───── GIVEN DATA

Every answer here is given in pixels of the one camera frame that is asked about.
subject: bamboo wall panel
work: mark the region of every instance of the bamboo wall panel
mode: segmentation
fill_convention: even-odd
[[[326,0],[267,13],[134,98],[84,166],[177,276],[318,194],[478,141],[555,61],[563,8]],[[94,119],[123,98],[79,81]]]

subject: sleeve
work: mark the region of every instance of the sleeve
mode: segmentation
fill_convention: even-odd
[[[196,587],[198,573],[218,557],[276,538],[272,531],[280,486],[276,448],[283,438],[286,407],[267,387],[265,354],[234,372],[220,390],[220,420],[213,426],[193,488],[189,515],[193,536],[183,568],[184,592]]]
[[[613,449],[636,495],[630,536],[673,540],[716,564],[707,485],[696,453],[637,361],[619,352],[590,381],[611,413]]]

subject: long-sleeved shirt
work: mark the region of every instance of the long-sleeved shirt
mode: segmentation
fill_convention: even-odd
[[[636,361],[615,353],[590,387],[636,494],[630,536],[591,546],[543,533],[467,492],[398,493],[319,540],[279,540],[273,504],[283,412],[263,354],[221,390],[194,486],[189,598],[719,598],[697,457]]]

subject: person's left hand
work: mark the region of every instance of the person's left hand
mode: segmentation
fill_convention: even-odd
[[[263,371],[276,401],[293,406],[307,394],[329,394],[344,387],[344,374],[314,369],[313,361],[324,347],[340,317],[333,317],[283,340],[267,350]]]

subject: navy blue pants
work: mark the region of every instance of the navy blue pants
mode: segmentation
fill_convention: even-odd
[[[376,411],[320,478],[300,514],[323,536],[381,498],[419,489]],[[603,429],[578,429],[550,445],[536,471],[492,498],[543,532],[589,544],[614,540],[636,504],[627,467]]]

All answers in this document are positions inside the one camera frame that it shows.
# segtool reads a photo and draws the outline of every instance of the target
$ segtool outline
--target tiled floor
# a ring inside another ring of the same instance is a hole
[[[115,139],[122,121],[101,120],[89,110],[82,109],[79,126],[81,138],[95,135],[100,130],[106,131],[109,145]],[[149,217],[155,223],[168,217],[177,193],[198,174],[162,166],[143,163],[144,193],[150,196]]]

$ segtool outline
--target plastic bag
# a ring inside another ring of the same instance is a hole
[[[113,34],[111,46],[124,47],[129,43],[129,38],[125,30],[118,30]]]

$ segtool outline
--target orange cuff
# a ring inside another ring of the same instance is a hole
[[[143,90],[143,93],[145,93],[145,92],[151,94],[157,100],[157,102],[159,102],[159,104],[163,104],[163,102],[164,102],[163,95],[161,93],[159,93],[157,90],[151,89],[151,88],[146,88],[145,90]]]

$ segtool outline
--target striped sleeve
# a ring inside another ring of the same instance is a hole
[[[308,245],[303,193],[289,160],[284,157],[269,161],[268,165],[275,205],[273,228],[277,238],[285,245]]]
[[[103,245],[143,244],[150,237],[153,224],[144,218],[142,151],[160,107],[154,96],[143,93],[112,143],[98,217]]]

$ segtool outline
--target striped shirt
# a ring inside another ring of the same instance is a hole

──────────

Return the lines above precisely as they appear, beginning at the first line and ending at the line with "subject: navy blue pants", and nothing after it.

◆ **RESULT OF THIS TASK**
Every answer here is given in pixels of the one camera frame that is asked about.
subject: bamboo wall panel
work: mark the region of every instance of the bamboo wall panel
mode: segmentation
fill_convention: even-odd
[[[326,0],[267,13],[134,98],[84,166],[177,276],[318,194],[478,141],[555,61],[563,8]],[[94,119],[123,98],[79,81]]]

subject: sleeve
work: mark the region of every instance of the sleeve
mode: segmentation
fill_convention: even-odd
[[[196,587],[198,573],[218,557],[276,538],[272,531],[280,486],[276,448],[283,438],[286,407],[267,387],[265,354],[234,372],[220,390],[220,420],[213,426],[193,488],[189,515],[193,536],[183,568],[184,592]]]
[[[613,449],[636,495],[630,536],[673,540],[716,564],[707,485],[696,453],[637,361],[619,352],[590,381],[611,413]]]

subject: long-sleeved shirt
work: mark the region of every instance of the long-sleeved shirt
mode: segmentation
fill_convention: even-odd
[[[636,361],[615,353],[590,387],[636,494],[630,536],[591,546],[543,533],[467,492],[398,493],[319,540],[279,540],[273,504],[283,412],[263,354],[221,390],[194,486],[189,598],[719,598],[697,457]]]

subject: person's left hand
work: mark the region of every instance of the person's left hand
mode: segmentation
fill_convention: even-odd
[[[263,371],[276,401],[293,406],[307,394],[329,394],[344,387],[344,374],[314,369],[313,361],[324,347],[340,317],[333,317],[283,340],[267,350]]]

subject: navy blue pants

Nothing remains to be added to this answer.